Seventh JVO Annual Memorial Lecture

Last November 11, 2008, Arsenio M. Balisacan, director of the Southeast Asian Regional Center for Graduate Study and Research in Agriculture (SEARCA) and professor of economics at the University of the Philippines, delivered the Seventh Jaime V. Ongpin Annual Memorial Lecture on Public Service in Business and Government.

BalisacanDuring the lecture, Balisacan cited slow productivity growth in agriculture (two of three persons who are poor live in rural areas) and rapid population growth as the two main reasons why poverty is prevalent in the country despite economic gains.
The panel of reactors, composed of Solita Collas Monsod, professor of Economics at the University of the Philippines; Alberto A. Lim, alumnus and executive director of the Makati Business Club; and Tony S. Lopez, founder, publisher and editor-in-chief of business and newsmagazine BizNewsAsia, gave insightful remarks and comments on the lecture.

According to her, keys to poverty reduction include education and health; family planning and agricultural growth.
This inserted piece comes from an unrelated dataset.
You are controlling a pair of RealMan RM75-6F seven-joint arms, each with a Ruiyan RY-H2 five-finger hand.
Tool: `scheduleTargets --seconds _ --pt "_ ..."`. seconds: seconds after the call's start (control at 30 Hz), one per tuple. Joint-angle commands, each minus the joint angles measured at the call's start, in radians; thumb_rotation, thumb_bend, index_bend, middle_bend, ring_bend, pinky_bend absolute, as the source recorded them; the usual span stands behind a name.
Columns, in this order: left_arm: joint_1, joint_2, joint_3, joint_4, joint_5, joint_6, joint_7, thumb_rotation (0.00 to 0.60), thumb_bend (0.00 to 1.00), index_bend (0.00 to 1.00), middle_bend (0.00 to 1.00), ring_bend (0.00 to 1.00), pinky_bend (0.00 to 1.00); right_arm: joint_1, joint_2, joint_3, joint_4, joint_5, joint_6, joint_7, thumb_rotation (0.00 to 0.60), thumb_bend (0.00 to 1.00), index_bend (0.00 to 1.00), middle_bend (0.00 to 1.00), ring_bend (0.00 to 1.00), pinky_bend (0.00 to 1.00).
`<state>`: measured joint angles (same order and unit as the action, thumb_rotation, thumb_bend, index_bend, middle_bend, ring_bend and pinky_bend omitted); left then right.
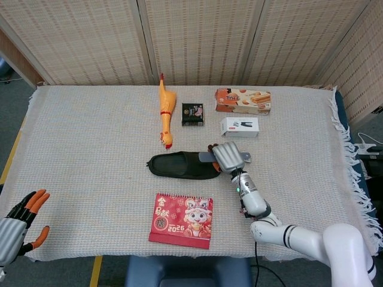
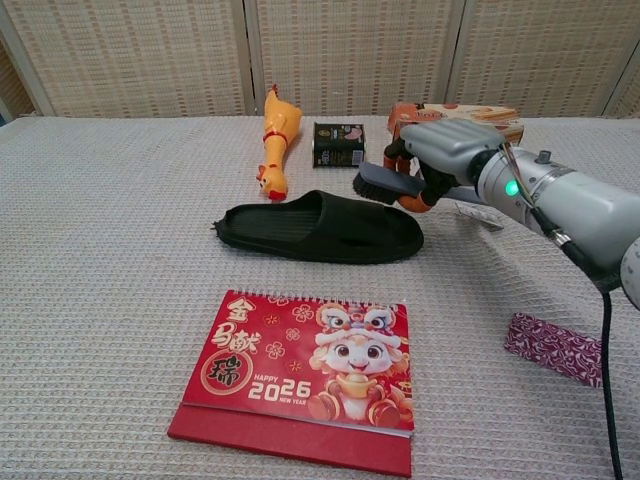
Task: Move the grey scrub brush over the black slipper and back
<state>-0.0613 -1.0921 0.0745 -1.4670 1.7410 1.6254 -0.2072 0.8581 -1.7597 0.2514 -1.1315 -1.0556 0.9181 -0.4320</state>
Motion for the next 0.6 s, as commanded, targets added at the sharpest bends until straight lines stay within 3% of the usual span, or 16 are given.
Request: scheduleTargets --seconds 0.03,0.33,0.6 --pt "0.0 0.0 0.0 0.0 0.002 0.001 0.001 0.585 0.46 0.0 0.0 0.0 0.2 -0.017 0.04 -0.001 -0.056 -0.011 0.02 0.004 0.6 0.5 0.84 0.54 0.61 0.8" --pt "0.002 0.0 0.005 0.0 0.012 0.006 0.004 0.587 0.46 0.0 0.0 0.0 0.2 -0.119 0.259 -0.067 -0.281 -0.024 0.117 -0.104 0.6 0.5 0.84 0.54 0.61 0.8" --pt "-0.002 -0.006 0.011 -0.012 0.03 0.001 0.033 0.588 0.46 0.0 0.0 0.0 0.2 -0.213 0.325 -0.166 -0.218 0.052 0.095 -0.139 0.6 0.5 0.84 0.54 0.61 0.8"
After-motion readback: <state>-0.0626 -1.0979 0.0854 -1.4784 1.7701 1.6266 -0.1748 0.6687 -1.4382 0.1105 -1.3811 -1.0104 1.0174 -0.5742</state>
She said, agreeing with Balisacan, that land reform through the Comprehensive Agragrian Reform Program (CARP) is “ridiculous to stop now” because it will affect economic growth. She cited a survey where 82% of CARP beneficiaries said that are “better off.” Thus, she agreed with Balisacan’s assertion that there is indeed some economic growth in the country that remains unfelt by the poor. “There is no way we can say that the country has not grown,” she asserted.

Lim also suggested some ways to reduce poverty. For example, he suggested that the education of farmers’ children be subsidized as a way of improving their lives. He also went so far as to suggest the elimination of the Department of Agriculture (DAR) and to transfer funds used at DAR for the education and health of rural children. He also suggested a cash-for-work program, which as also recommended by Balisacan in his lecture, as a pathway out of poverty.

He said that well-off Filipinos are those that go abroad and those who have been born rich—a handful of families that own the largest corporations in the Philippines. Thus, his solution of out poverty was either to “go abroad or join a family.”